The Cardamom Workbench for Historical and Under-Resourced Languages

Doyle, Adrian; Fransen, Theodorus; Stearns, Bernardo; Mccrae, John P.; Dereza, Oksana; Rani, Priya

This paper describes the creation of a workbench tool designed to make technologies developed throughout the lifespan of the Cardamom project easily accessible to researchers who could most benefit from them, but who may not have the technical expertise to apply bleeding edge technologies to their own datasets. The workbench provides an intuitive graphical user interface (GUI) and workflow which abstract users away from underlying technical tasks, while providing them with a suite of powerful NLP tools developed by the Cardamom team. These include tokenisers, POS-taggers, various annotation tools, and ML models. The performance of workbench tools can be improved as text and annotations are added by users. It is envisioned that this workbench will provide a simple route to digital publication for academics in the humanities, or more specifically, for linguists working with under-resourced or historical languages, who have collected text data but are unable to make it available online as a result of financial or technical restraints.

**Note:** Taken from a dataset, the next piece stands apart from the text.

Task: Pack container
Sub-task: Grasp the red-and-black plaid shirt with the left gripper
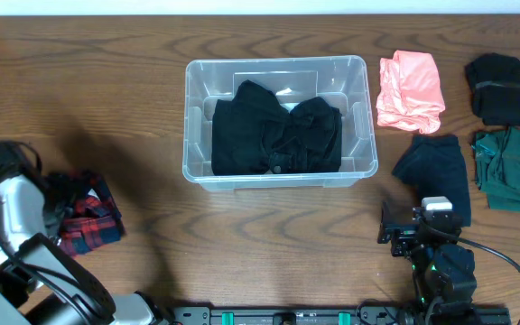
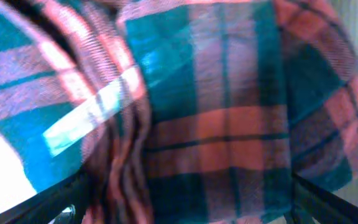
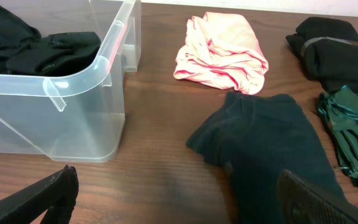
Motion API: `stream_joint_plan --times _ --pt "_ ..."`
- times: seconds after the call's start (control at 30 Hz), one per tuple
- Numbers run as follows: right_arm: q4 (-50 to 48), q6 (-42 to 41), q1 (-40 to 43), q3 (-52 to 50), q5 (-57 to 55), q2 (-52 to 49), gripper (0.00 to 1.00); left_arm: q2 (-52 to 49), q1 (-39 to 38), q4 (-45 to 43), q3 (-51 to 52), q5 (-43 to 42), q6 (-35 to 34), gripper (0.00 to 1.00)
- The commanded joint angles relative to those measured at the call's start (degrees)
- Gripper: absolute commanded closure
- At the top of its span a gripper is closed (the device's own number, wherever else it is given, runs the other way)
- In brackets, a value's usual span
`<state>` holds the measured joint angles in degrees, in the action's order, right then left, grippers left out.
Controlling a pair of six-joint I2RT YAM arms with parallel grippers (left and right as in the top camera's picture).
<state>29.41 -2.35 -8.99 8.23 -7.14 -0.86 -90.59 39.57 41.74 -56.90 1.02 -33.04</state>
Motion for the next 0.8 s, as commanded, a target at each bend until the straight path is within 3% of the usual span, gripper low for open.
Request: stream_joint_plan --times 0.0,0.2,0.43,0.77 --pt "0.13 -0.17 0.46 -0.11 -0.13 0.11 0.01 3.65 2.97 1.14 -0.09 -5.73 0.04 0.02" --pt "0.13 -0.17 0.46 -0.11 -0.13 0.11 0.01 12.15 8.17 2.14 0.57 -14.14 0.15 0.02" --pt "0.13 -0.17 0.46 -0.11 -0.13 0.11 0.01 22.64 13.25 2.62 7.17 -14.58 -2.45 0.02" --pt "0.13 -0.2 0.46 -0.11 -0.13 0.11 0.01 26.25 18.01 -7.8 21.0 -17.51 -4.15 0.02"
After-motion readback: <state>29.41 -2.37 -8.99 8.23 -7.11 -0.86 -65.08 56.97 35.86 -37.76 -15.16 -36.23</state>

This has the added benefit of increasing the availability of high quality, annotated text data to NLP researchers, thereby providing value to both communities of researchers.

Doyle, A., Fransen, T., Stearns, B., Mccrae, J. P., Dereza, O., Rani, P., The Cardamom Workbench for Historical and Under-Resourced Languages, in Proceedings of the 4th Conference on Language, Data and Knowledge, (Vienna, Austria, 12-15 September 2023), NOVA CLUNL, Portugal, Lisbon 2023: 109-120 [https://hdl.handle.net/10807/270174]